▶ ABOUT THIS EXERCISE
The job is to output each record exactly as it stands, pictures excluded.
....
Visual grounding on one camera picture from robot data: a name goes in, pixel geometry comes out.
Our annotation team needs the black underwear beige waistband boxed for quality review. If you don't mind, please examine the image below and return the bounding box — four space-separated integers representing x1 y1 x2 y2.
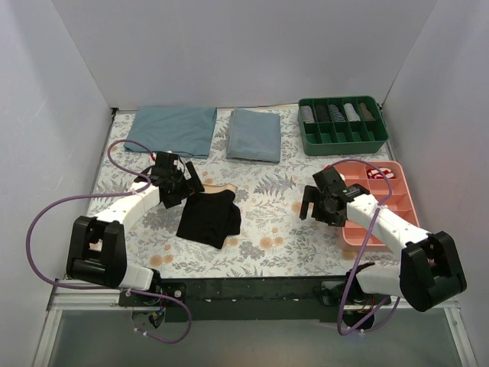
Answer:
176 183 241 249

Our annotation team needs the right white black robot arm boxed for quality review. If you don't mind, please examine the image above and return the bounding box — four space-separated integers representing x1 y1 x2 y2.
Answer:
300 167 467 312

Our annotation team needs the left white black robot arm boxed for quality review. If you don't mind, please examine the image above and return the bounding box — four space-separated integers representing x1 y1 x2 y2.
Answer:
66 152 204 306

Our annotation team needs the red white striped rolled garment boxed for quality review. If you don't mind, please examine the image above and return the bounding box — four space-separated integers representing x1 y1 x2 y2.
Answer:
366 167 396 180

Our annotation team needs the teal folded cloth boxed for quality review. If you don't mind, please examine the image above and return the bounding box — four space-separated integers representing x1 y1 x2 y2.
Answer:
124 106 217 159

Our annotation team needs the floral patterned table mat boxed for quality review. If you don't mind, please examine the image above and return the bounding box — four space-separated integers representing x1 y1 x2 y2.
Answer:
74 105 427 279

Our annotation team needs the pink divided organizer box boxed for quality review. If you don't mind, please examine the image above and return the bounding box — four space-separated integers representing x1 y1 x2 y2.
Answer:
331 160 421 254

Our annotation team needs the green divided organizer box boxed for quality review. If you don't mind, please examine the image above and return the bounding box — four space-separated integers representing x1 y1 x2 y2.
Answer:
297 96 389 156

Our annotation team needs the grey blue folded cloth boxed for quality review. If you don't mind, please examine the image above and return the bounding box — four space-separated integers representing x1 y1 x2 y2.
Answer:
226 108 281 164

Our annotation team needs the white striped rolled sock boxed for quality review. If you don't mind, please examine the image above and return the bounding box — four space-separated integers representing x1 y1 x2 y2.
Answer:
300 106 315 124

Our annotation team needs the blue striped rolled sock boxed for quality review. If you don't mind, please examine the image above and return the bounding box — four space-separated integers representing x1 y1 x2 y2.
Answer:
329 104 345 122

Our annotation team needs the black rolled sock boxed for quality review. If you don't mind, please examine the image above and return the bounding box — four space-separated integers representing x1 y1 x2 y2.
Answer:
314 105 330 122

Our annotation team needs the grey white rolled sock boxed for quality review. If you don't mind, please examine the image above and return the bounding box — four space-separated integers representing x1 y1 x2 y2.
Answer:
344 103 361 122

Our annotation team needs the brown rolled sock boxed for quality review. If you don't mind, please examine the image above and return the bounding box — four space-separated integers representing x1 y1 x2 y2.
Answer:
358 102 376 121

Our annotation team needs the aluminium frame rail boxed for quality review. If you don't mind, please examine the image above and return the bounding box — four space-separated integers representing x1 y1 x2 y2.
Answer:
47 280 127 311
....
▶ RESULT OF THIS EXERCISE
Visual grounding on one camera picture from robot data: a name goes in, pixel geometry comes out.
Our annotation team needs the black underwear beige waistband boxed for quality review. If you don't mind, please examine the image below and return the bounding box — four space-separated integers representing x1 y1 x2 y2.
Answer:
176 183 241 249

Our annotation team needs the right white black robot arm boxed for quality review. If you don't mind, please examine the image above and return the bounding box — four space-separated integers representing x1 y1 x2 y2.
Answer:
300 167 467 312

Our annotation team needs the left white black robot arm boxed for quality review. If you don't mind, please examine the image above and return the bounding box — four space-separated integers representing x1 y1 x2 y2.
Answer:
66 152 204 306

Our annotation team needs the red white striped rolled garment boxed for quality review. If you don't mind, please examine the image above and return the bounding box — four space-separated integers representing x1 y1 x2 y2.
Answer:
366 167 396 180

Our annotation team needs the teal folded cloth boxed for quality review. If you don't mind, please examine the image above and return the bounding box — four space-separated integers representing x1 y1 x2 y2.
Answer:
124 106 217 159

Our annotation team needs the floral patterned table mat boxed for quality review. If you don't mind, please examine the image above and return the bounding box — four space-separated integers representing x1 y1 x2 y2.
Answer:
74 105 427 279

Our annotation team needs the pink divided organizer box boxed for quality review. If you don't mind, please examine the image above and return the bounding box — four space-separated integers representing x1 y1 x2 y2.
Answer:
331 160 421 254

Our annotation team needs the green divided organizer box boxed for quality review. If you don't mind, please examine the image above and return the bounding box — four space-separated integers representing x1 y1 x2 y2.
Answer:
297 96 389 156

Our annotation team needs the grey blue folded cloth boxed for quality review. If you don't mind, please examine the image above and return the bounding box — four space-separated integers representing x1 y1 x2 y2.
Answer:
226 108 281 164

Our annotation team needs the white striped rolled sock boxed for quality review. If you don't mind, please examine the image above and return the bounding box — four space-separated integers representing x1 y1 x2 y2.
Answer:
300 106 315 124

Our annotation team needs the blue striped rolled sock boxed for quality review. If you don't mind, please examine the image above and return the bounding box — four space-separated integers representing x1 y1 x2 y2.
Answer:
329 104 345 122

Our annotation team needs the black rolled sock boxed for quality review. If you don't mind, please examine the image above and return the bounding box — four space-separated integers representing x1 y1 x2 y2.
Answer:
314 105 330 122

Our annotation team needs the grey white rolled sock boxed for quality review. If you don't mind, please examine the image above and return the bounding box — four space-separated integers representing x1 y1 x2 y2.
Answer:
344 103 361 122

Our annotation team needs the brown rolled sock boxed for quality review. If you don't mind, please examine the image above and return the bounding box — four space-separated integers representing x1 y1 x2 y2.
Answer:
358 102 376 121

Our annotation team needs the aluminium frame rail boxed for quality review. If you don't mind, please examine the image above and return the bounding box — four space-separated integers representing x1 y1 x2 y2.
Answer:
47 280 127 311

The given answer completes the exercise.